### Data in this exercise
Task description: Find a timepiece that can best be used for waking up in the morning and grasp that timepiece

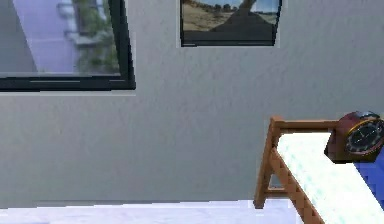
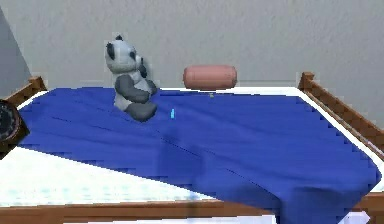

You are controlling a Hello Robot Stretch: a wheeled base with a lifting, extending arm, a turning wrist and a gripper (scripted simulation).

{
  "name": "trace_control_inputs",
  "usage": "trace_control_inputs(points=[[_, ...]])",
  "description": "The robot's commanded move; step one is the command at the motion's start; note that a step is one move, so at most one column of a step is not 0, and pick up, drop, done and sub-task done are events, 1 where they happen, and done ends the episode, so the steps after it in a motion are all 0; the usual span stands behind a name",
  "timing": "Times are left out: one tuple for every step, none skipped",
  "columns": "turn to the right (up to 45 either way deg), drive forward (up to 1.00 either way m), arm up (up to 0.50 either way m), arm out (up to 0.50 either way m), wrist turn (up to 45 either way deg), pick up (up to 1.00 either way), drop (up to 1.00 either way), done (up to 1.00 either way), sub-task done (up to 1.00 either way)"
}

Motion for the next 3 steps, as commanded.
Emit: trace_control_inputs(points=[[18.0,0.0,0.0,0.0,0.0,0.0,0.0,0.0,0.0],[3.0,0.0,0.0,0.0,0.0,0.0,0.0,0.0,0.0],[0.0,0.75,0.0,0.0,0.0,0.0,0.0,0.0,0.0]])
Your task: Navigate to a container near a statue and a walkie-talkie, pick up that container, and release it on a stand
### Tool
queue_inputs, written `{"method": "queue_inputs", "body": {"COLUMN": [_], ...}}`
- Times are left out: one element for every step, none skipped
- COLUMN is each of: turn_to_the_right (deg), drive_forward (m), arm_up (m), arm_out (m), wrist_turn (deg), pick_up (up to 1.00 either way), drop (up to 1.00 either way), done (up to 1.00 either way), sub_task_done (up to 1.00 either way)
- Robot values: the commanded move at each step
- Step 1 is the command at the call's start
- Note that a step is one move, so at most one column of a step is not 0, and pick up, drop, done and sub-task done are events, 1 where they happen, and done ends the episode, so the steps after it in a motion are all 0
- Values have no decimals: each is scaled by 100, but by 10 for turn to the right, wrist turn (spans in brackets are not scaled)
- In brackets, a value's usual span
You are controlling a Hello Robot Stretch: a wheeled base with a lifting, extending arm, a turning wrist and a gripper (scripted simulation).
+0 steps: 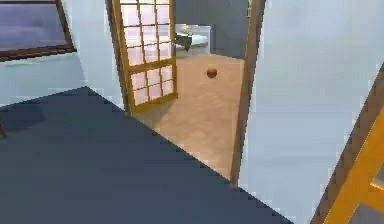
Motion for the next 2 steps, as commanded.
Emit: {"method": "queue_inputs", "body": {"turn_to_the_right": [-450,-210], "drive_forward": [0,0], "arm_up": [0,0], "arm_out": [0,0], "wrist_turn": [0,0], "pick_up": [0,0], "drop": [0,0], "done": [0,0], "sub_task_done": [0,0]}}
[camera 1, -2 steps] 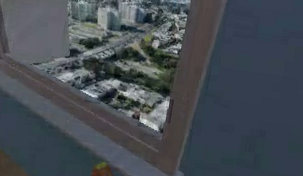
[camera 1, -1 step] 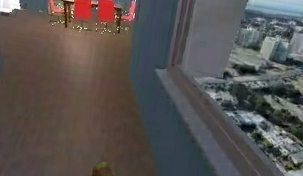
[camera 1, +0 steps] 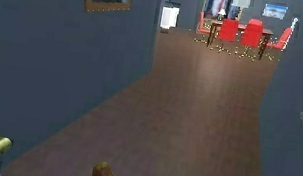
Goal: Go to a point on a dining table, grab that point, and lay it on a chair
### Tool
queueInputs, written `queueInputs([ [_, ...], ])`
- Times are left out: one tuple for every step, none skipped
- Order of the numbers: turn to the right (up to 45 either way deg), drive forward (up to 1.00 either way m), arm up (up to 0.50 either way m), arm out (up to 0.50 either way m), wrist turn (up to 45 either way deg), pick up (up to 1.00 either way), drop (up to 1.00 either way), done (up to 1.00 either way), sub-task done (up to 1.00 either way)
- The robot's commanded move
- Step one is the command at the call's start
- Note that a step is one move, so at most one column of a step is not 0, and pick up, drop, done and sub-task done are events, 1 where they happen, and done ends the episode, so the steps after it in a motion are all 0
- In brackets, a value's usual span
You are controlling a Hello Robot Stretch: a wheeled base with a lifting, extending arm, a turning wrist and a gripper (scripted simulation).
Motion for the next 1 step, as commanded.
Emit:
queueInputs([
  [0.0, 0.5, 0.0, 0.0, 0.0, 0.0, 0.0, 0.0, 0.0],
])
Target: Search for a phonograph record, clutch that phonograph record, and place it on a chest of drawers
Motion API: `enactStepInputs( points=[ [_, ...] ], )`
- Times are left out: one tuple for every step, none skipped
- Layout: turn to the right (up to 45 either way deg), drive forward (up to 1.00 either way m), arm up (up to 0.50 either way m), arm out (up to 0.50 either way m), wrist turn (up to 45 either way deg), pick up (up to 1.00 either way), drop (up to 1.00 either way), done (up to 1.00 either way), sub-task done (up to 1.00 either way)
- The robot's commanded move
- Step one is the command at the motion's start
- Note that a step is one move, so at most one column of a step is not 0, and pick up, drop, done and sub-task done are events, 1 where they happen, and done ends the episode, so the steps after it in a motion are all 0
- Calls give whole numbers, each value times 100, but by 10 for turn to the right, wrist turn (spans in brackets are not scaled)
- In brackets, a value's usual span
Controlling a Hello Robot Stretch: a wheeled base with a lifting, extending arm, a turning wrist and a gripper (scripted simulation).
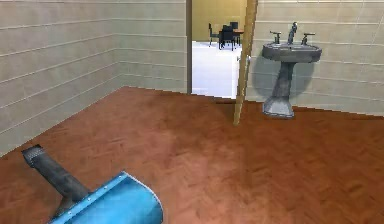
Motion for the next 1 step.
enactStepInputs(
  points=[
    [0, 100, 0, 0, 0, 0, 0, 0, 0]
  ],
)
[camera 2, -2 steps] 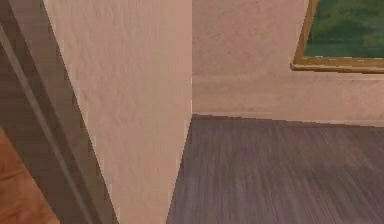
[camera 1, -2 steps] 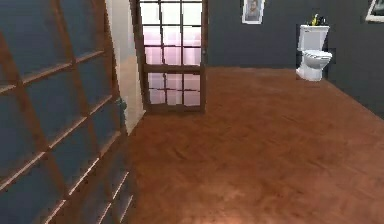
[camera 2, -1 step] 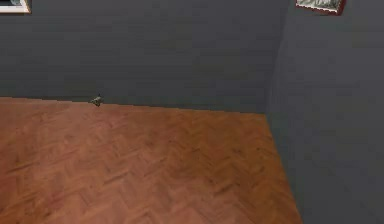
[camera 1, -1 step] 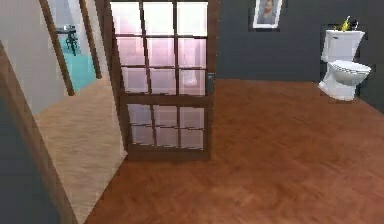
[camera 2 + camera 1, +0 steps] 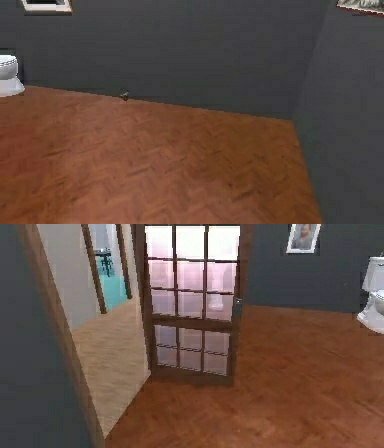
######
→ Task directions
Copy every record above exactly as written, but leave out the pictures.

→ Answer box
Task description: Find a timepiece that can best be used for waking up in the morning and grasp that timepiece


You are controlling a Hello Robot Stretch: a wheeled base with a lifting, extending arm, a turning wrist and a gripper (scripted simulation).

{
  "name": "trace_control_inputs",
  "usage": "trace_control_inputs(points=[[_, ...]])",
  "description": "The robot's commanded move; step one is the command at the motion's start; note that a step is one move, so at most one column of a step is not 0, and pick up, drop, done and sub-task done are events, 1 where they happen, and done ends the episode, so the steps after it in a motion are all 0; the usual span stands behind a name",
  "timing": "Times are left out: one tuple for every step, none skipped",
  "columns": "turn to the right (up to 45 either way deg), drive forward (up to 1.00 either way m), arm up (up to 0.50 either way m), arm out (up to 0.50 either way m), wrist turn (up to 45 either way deg), pick up (up to 1.00 either way), drop (up to 1.00 either way), done (up to 1.00 either way), sub-task done (up to 1.00 either way)"
}

Motion for the next 3 steps, as commanded.
Emit: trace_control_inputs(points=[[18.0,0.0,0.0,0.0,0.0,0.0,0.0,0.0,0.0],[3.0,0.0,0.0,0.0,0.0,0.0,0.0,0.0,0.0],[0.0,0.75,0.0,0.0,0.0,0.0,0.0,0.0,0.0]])
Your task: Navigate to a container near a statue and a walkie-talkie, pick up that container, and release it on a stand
### Tool
queue_inputs, written `{"method": "queue_inputs", "body": {"COLUMN": [_], ...}}`
- Times are left out: one element for every step, none skipped
- COLUMN is each of: turn_to_the_right (deg), drive_forward (m), arm_up (m), arm_out (m), wrist_turn (deg), pick_up (up to 1.00 either way), drop (up to 1.00 either way), done (up to 1.00 either way), sub_task_done (up to 1.00 either way)
- Robot values: the commanded move at each step
- Step 1 is the command at the call's start
- Note that a step is one move, so at most one column of a step is not 0, and pick up, drop, done and sub-task done are events, 1 where they happen, and done ends the episode, so the steps after it in a motion are all 0
- Values have no decimals: each is scaled by 100, but by 10 for turn to the right, wrist turn (spans in brackets are not scaled)
- In brackets, a value's usual span
You are controlling a Hello Robot Stretch: a wheeled base with a lifting, extending arm, a turning wrist and a gripper (scripted simulation).
+0 steps: 
Motion for the next 2 steps, as commanded.
Emit: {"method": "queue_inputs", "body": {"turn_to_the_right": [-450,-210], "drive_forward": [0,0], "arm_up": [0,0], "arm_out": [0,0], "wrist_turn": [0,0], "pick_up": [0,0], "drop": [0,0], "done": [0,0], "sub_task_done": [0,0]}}
[camera 1, -2 steps] 
[camera 1, -1 step] 
[camera 1, +0 steps] 
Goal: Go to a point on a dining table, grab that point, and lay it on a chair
### Tool
queueInputs, written `queueInputs([ [_, ...], ])`
- Times are left out: one tuple for every step, none skipped
- Order of the numbers: turn to the right (up to 45 either way deg), drive forward (up to 1.00 either way m), arm up (up to 0.50 either way m), arm out (up to 0.50 either way m), wrist turn (up to 45 either way deg), pick up (up to 1.00 either way), drop (up to 1.00 either way), done (up to 1.00 either way), sub-task done (up to 1.00 either way)
- The robot's commanded move
- Step one is the command at the call's start
- Note that a step is one move, so at most one column of a step is not 0, and pick up, drop, done and sub-task done are events, 1 where they happen, and done ends the episode, so the steps after it in a motion are all 0
- In brackets, a value's usual span
You are controlling a Hello Robot Stretch: a wheeled base with a lifting, extending arm, a turning wrist and a gripper (scripted simulation).
Motion for the next 1 step, as commanded.
Emit:
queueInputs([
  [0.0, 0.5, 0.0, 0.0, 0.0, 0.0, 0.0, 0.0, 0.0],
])
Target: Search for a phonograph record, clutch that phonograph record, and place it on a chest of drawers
Motion API: `enactStepInputs( points=[ [_, ...] ], )`
- Times are left out: one tuple for every step, none skipped
- Layout: turn to the right (up to 45 either way deg), drive forward (up to 1.00 either way m), arm up (up to 0.50 either way m), arm out (up to 0.50 either way m), wrist turn (up to 45 either way deg), pick up (up to 1.00 either way), drop (up to 1.00 either way), done (up to 1.00 either way), sub-task done (up to 1.00 either way)
- The robot's commanded move
- Step one is the command at the motion's start
- Note that a step is one move, so at most one column of a step is not 0, and pick up, drop, done and sub-task done are events, 1 where they happen, and done ends the episode, so the steps after it in a motion are all 0
- Calls give whole numbers, each value times 100, but by 10 for turn to the right, wrist turn (spans in brackets are not scaled)
- In brackets, a value's usual span
Controlling a Hello Robot Stretch: a wheeled base with a lifting, extending arm, a turning wrist and a gripper (scripted simulation).
Motion for the next 1 step.
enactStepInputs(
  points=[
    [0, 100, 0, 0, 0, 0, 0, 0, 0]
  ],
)
[camera 2, -2 steps] 
[camera 1, -2 steps] 
[camera 2, -1 step] 
[camera 1, -1 step] 
[camera 2 + camera 1, +0 steps] 

The submitted response is complete.